From: Dirk Schulze <dschulze@adobe.com>
Date: Tue, 23 Jul 2013 16:41:03 -0700
To: Rik Cabanier <cabanier@gmail.com>
CC: "robert@ocallahan.org" <robert@ocallahan.org>, "public-fx@w3.org" <public-fx@w3.org>
Message-ID: <D51E0DC2-2BF2-4D11-A03F-FCD5A63D4AE6@adobe.com>

On Jul 23, 2013, at 7:00 PM, Rik Cabanier <cabanier@gmail.com> wrote:

> On Mon, Jul 22, 2013 at 11:51 PM, Dirk Schulze <dschulze@adobe.com> wrote:
> On Jul 23, 2013, at 8:30 AM, Robert O'Callahan <robert@ocallahan.org> wrote:
> > On Tue, Jul 23, 2013 at 5:58 PM, Dirk Schulze <dschulze@adobe.com> wrote:
> > On Jul 23, 2013, at 7:41 AM, Robert O'Callahan <robert@ocallahan.org> wrote:
> > > I'm afraid that your proposed change may be rather complex though. I'd like to see the details.
> >
> > grayscale, sepia, saturate, hue-rotate, invert, opacity, brightness and contrast are all filter operations that can be represented by a color matrix. Lets take a look at the following example:
> >
> > I understand all that. I'm just saying that you'll have to define exactly how filter primitives are combined into groups for clamping, and you'll be forcing implementations to do it that way.
> >
> > Also, note that in your example it seems no clamping is actually necessary, since the primitives you chose should not send any values out of the 0-255 range. (Except huerotate maybe?)
> As long as values are between 0% and 100% for most of the shorthand they should be fine. However, this is not always the case for filters like brightness, saturate or contrast. Here you often want to go beyond 100%. To find the ranges for hue-rotate is a bit more math. I did not do the math yet, but checking the matrix multiplication (and especially summation) that is involved, I expect smaller ranges where you can assume that you don't need to clamp.
> It would indeed require more detailed description in the spec and as you described require a definition of grouping of filter primitives. On the other hand, the spec requires clamping at the moment which is also forcing implementations to do it one certain way and in this case a less efficient way.
> Not necessarily. As you mentioned, certain filer operation always produce clamped values so it would be OK for the implementation to optimize those.
> I think you should remove the note and leave it up to the implementors if they want to optimize certain code paths.

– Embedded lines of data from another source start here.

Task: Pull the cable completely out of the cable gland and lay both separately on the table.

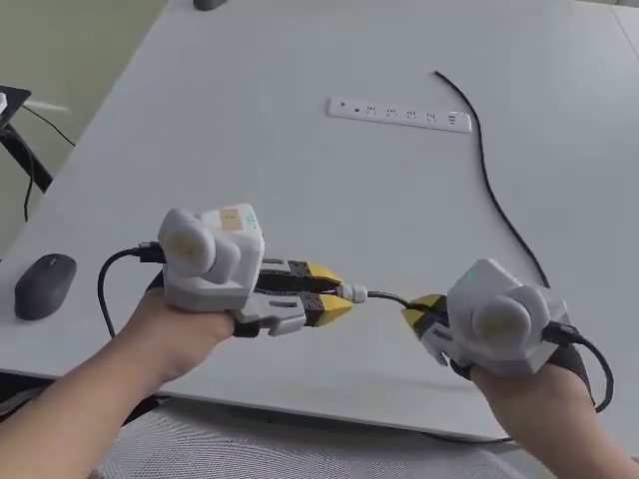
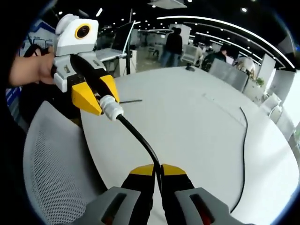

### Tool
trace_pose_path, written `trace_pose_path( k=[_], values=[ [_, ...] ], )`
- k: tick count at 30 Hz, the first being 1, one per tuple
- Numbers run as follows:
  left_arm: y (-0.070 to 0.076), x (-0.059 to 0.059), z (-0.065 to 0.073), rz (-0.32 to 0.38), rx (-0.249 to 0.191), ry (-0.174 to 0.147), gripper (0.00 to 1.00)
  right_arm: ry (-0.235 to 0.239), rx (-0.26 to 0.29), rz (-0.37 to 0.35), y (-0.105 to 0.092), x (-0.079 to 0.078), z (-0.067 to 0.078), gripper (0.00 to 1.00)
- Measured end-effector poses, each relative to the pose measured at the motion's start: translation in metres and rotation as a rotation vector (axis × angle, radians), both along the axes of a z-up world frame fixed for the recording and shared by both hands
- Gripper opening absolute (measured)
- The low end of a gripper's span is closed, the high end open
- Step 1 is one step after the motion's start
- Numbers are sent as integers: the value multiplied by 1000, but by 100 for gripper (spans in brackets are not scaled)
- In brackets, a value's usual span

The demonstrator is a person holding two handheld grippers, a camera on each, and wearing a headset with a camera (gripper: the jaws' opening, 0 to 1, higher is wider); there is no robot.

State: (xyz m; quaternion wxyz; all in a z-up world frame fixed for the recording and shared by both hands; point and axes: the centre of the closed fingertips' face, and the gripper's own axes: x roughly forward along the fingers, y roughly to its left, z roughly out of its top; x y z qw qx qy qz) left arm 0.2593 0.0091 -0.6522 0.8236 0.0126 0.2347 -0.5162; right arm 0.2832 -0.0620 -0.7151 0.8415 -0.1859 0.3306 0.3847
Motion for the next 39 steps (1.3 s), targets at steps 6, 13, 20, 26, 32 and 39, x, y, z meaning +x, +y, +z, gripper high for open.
trace_pose_path(
  k=[6, 13, 20, 26, 32, 39],
  values=[
    [0, 0, 3, 5, -14, -3, 15, 76, 67, -153, -15, 7, -12, 0],
    [2, -1, 6, 7, -21, -12, 15, 112, 63, -226, -25, 8, -25, 0],
    [2, -2, 5, 9, -14, -19, 15, 119, 67, -244, -22, 1, -27, 0],
    [6, -4, 3, 11, -5, -17, 15, 119, 80, -243, -22, 0, -27, 0],
    [7, -4, 3, 14, -4, -17, 15, 96, 76, -233, -21, 0, -24, 1],
    [12, 0, 3, 24, -1, -21, 15, 61, 60, -203, -21, 0, -19, 2]
  ],
)
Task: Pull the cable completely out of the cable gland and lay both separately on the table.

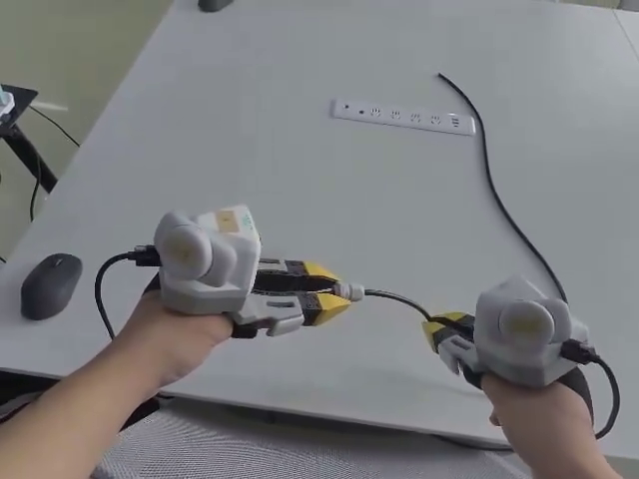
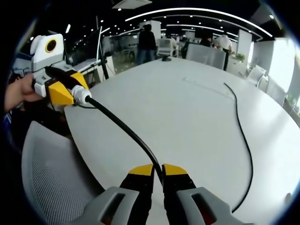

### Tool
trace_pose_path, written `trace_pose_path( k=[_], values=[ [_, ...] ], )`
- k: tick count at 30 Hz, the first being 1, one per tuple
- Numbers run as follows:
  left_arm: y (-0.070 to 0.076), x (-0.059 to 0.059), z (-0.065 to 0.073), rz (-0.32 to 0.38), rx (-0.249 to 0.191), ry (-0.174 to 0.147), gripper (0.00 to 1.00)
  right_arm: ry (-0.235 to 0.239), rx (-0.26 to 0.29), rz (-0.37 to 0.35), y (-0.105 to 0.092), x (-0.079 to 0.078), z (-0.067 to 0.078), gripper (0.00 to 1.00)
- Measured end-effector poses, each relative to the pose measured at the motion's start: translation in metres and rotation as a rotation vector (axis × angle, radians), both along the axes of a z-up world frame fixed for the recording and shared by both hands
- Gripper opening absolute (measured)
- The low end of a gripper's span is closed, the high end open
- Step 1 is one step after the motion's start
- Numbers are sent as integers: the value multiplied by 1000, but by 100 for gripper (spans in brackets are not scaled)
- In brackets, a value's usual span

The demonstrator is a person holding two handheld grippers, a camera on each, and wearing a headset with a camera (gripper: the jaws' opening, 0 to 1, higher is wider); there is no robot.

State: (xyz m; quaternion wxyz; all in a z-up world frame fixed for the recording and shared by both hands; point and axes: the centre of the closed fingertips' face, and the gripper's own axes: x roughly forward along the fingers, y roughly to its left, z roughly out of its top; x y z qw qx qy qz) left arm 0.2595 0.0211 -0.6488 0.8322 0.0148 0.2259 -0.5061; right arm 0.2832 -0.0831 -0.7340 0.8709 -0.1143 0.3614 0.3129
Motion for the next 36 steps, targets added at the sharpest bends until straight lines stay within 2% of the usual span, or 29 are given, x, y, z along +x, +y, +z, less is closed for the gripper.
trace_pose_path(
  k=[7, 12, 15, 20, 26, 36],
  values=[
    [1, 2, 0, 3, 3, 1, 15, -14, -12, 26, 0, -1, 1, 8],
    [0, 2, 1, -1, 4, 1, 15, -30, -7, 51, 4, -6, 7, 14],
    [0, 3, 1, 3, 4, 4, 15, -68, -9, 89, 9, -8, 18, 16],
    [0, 3, -1, 2, 4, 5, 15, -174, -67, 207, 25, -9, 41, 17],
    [-2, 3, 1, 1, 2, 3, 15, -281, -114, 355, 57, -9, 64, 17],
    [-5, 1, 3, -5, 5, 6, 15, -346, -162, 482, 80, -10, 73, 12]
  ],
)
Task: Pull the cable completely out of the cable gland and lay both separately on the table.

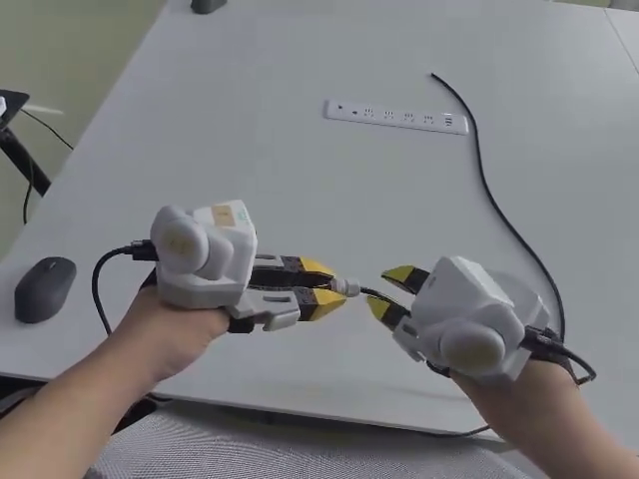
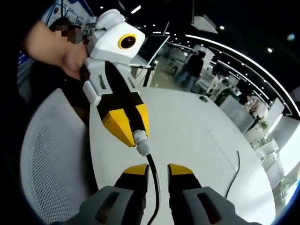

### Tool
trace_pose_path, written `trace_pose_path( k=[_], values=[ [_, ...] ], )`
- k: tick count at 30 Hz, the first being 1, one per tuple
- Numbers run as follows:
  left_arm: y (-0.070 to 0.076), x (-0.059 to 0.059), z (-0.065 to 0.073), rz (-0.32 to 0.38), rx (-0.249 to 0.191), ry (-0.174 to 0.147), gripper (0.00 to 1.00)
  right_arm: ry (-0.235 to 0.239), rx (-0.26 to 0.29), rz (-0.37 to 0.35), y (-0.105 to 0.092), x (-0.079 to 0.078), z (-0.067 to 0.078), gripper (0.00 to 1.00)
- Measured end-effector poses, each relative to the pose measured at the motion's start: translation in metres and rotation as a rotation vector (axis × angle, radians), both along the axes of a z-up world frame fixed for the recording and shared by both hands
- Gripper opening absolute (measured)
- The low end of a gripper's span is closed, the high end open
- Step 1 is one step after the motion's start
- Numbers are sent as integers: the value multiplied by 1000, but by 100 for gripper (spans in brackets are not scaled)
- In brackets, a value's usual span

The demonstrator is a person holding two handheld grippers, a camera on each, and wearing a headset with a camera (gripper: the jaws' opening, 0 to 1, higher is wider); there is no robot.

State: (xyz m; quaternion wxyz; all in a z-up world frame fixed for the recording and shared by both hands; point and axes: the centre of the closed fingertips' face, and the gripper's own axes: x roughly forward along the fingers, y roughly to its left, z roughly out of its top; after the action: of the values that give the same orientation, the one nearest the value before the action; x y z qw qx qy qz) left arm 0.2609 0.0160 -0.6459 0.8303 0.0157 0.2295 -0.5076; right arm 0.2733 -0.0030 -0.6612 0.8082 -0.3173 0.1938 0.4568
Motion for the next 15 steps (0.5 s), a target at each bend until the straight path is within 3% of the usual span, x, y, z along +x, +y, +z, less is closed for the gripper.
trace_pose_path(
  k=[11, 15],
  values=[
    [-3, -1, -2, -8, 2, 0, 15, -20, -57, 65, 10, -5, -7, 3],
    [-3, -1, -2, -9, 2, 0, 15, -20, -54, 65, 8, -5, -6, 1]
  ],
)
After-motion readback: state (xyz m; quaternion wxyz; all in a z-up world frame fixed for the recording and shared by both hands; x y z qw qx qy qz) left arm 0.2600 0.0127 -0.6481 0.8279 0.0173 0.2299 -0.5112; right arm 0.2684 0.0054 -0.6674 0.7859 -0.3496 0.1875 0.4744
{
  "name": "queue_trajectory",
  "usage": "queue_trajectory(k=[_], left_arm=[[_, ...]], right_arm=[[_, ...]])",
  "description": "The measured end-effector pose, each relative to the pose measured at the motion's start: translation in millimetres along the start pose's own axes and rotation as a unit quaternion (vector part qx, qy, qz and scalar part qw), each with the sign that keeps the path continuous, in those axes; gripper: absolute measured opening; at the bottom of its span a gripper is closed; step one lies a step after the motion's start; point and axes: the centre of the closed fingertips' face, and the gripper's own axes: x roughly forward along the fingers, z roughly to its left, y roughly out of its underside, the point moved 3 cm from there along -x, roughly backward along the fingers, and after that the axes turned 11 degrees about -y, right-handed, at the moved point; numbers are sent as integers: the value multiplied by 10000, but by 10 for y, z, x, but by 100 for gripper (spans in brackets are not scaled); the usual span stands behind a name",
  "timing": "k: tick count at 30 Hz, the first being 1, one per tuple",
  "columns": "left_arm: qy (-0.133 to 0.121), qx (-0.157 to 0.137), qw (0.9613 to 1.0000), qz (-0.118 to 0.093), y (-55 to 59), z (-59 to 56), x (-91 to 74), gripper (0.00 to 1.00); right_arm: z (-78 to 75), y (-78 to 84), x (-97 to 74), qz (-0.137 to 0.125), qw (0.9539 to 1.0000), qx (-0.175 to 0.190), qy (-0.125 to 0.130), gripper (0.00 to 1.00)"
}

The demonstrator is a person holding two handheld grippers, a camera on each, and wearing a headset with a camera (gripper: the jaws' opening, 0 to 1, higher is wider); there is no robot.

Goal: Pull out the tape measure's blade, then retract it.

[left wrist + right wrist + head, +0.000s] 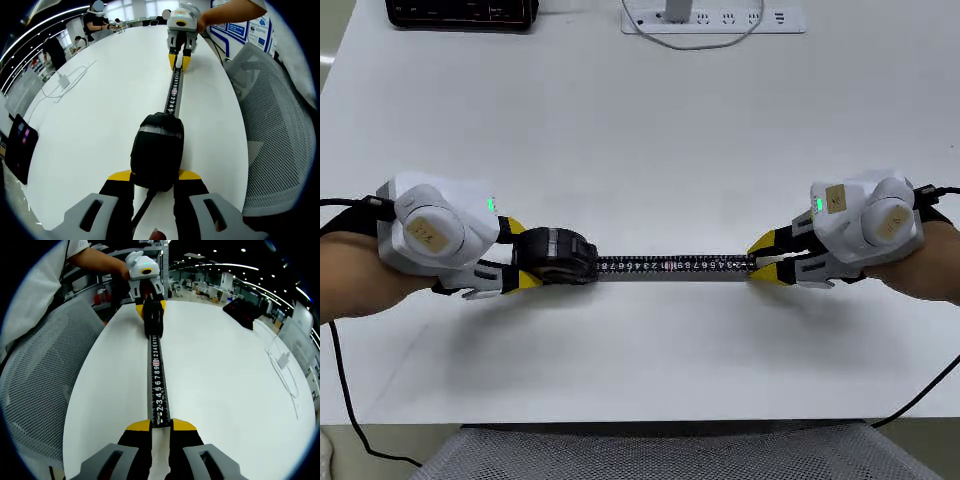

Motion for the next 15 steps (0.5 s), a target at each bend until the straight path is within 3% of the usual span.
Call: queue_trajectory(k=[15], left_arm=[[-16,-4,10000,32,-1,-6,-2,25]], right_arm=[[34,99,-88,67,10000,40,-13,8]])
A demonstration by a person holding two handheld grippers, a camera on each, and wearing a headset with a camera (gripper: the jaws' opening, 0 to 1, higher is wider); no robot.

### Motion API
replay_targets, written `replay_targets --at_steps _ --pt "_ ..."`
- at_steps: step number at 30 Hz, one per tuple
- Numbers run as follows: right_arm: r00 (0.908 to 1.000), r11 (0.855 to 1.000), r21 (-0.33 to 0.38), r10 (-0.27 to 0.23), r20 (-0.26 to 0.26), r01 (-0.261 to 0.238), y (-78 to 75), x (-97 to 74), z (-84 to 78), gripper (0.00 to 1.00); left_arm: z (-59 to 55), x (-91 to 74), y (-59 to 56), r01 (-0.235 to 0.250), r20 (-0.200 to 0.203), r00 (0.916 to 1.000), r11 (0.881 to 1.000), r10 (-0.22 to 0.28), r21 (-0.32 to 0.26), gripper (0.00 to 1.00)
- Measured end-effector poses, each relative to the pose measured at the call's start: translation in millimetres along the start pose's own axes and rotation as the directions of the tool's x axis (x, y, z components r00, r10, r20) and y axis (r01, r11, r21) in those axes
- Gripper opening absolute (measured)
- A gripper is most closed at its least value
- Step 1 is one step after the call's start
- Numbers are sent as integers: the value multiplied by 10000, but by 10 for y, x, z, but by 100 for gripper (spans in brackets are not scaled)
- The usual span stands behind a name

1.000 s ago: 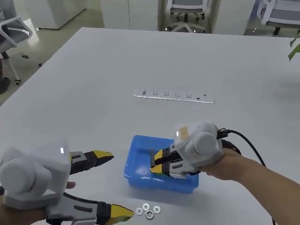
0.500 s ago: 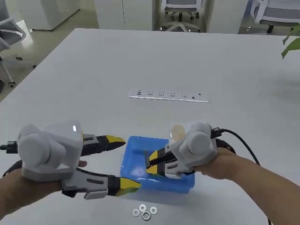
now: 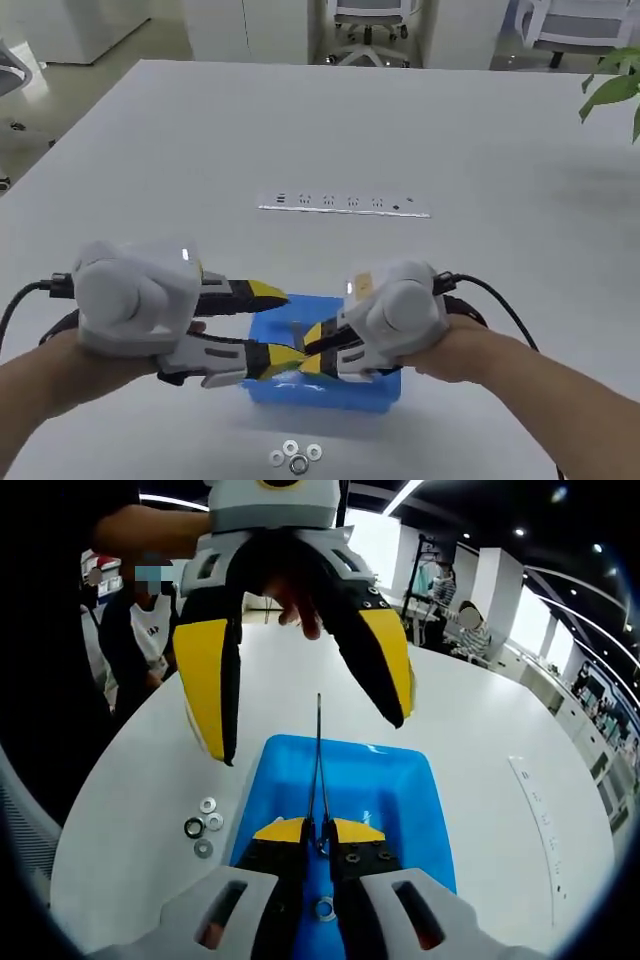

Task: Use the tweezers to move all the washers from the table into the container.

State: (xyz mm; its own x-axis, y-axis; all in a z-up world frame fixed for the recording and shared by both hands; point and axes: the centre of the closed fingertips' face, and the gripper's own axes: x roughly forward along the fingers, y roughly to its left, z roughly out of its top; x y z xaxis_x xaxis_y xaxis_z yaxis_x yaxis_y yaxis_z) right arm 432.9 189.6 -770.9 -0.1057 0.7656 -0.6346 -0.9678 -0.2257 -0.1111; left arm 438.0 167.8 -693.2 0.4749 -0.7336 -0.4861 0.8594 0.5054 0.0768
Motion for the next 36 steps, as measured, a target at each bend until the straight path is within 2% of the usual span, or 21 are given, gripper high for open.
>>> replay_targets --at_steps 3,11,19,31,36 --pt "10000 10000 56 -9 36 8 -5 -7 -8 9 6 31 12 66 -11 10000 10000 -66 59 35" --pt "10000 10000 91 18 75 -19 -6 -13 -14 9 38 90 -63 442 13 9990 9986 -443 302 21" --pt "10000 9999 108 8 91 -9 -2 -18 -18 9 20 106 -62 554 -45 9985 9977 -553 391 8" --pt "9999 10000 -58 72 -109 -73 15 -28 -33 10 72 149 -141 769 -71 9970 9949 -766 653 6" --pt "9998 9999 -91 73 -177 -75 16 -25 -33 10 64 135 -134 797 -161 9968 9943 -788 706 5"
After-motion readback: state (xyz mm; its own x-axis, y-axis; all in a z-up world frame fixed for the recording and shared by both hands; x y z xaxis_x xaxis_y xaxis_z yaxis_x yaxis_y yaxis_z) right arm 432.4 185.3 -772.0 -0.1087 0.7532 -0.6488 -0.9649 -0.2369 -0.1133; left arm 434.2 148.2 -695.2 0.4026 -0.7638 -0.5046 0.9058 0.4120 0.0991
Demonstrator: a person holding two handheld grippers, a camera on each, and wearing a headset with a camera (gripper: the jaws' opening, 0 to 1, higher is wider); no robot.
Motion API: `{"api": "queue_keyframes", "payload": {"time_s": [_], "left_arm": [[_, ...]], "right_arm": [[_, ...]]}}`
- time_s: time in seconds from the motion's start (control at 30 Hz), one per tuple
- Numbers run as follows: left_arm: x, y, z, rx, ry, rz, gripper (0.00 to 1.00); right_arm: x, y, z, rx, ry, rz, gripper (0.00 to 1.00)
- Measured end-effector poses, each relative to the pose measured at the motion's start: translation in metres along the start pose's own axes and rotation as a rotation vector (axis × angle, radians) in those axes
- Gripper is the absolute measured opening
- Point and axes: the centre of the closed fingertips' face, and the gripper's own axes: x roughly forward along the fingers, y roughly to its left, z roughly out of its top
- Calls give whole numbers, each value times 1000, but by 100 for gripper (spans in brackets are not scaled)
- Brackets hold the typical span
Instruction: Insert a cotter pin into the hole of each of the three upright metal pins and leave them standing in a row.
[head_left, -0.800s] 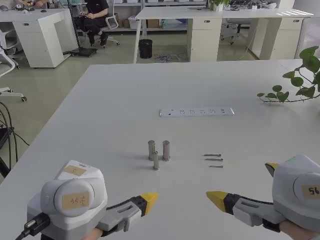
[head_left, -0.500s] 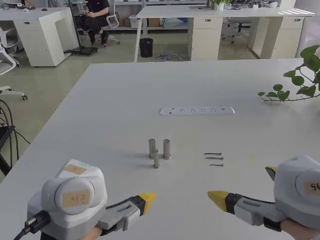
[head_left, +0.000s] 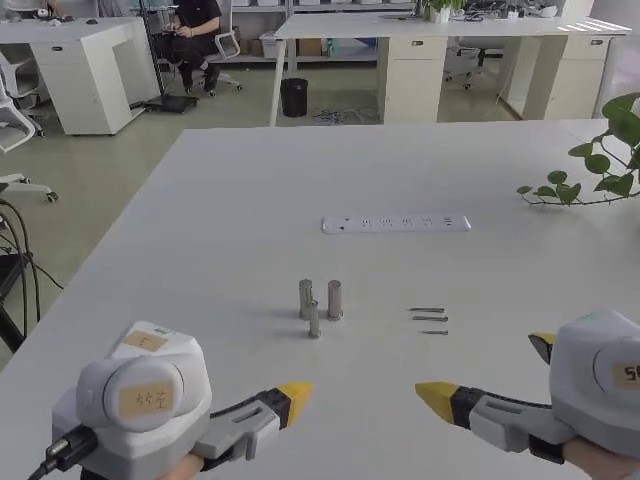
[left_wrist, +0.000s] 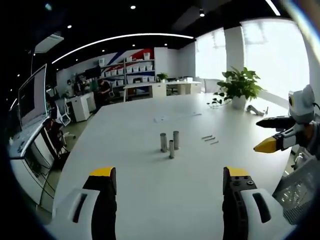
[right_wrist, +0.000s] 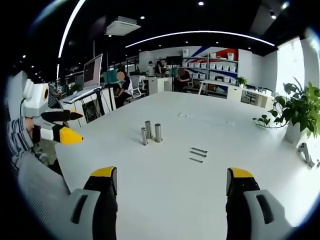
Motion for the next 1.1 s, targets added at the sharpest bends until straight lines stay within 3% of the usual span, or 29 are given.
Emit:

I am not talking about rare use cases. Values over 100% for the most filter primitives is very likely to happen. Same for using more than one filter primitives in a chain. Again, we are about a complexity from linear to a constant in many cases. I think that this fact is worth it to questioning the "always-clamp". Even with better hardware and GPU acceleration in the future, this would still be a win.

To your previous argument about the cache: Quite often the images are big enough to cause cache misses. And even if not, the speedup of one run in comparison to n runs over each pixel is huge.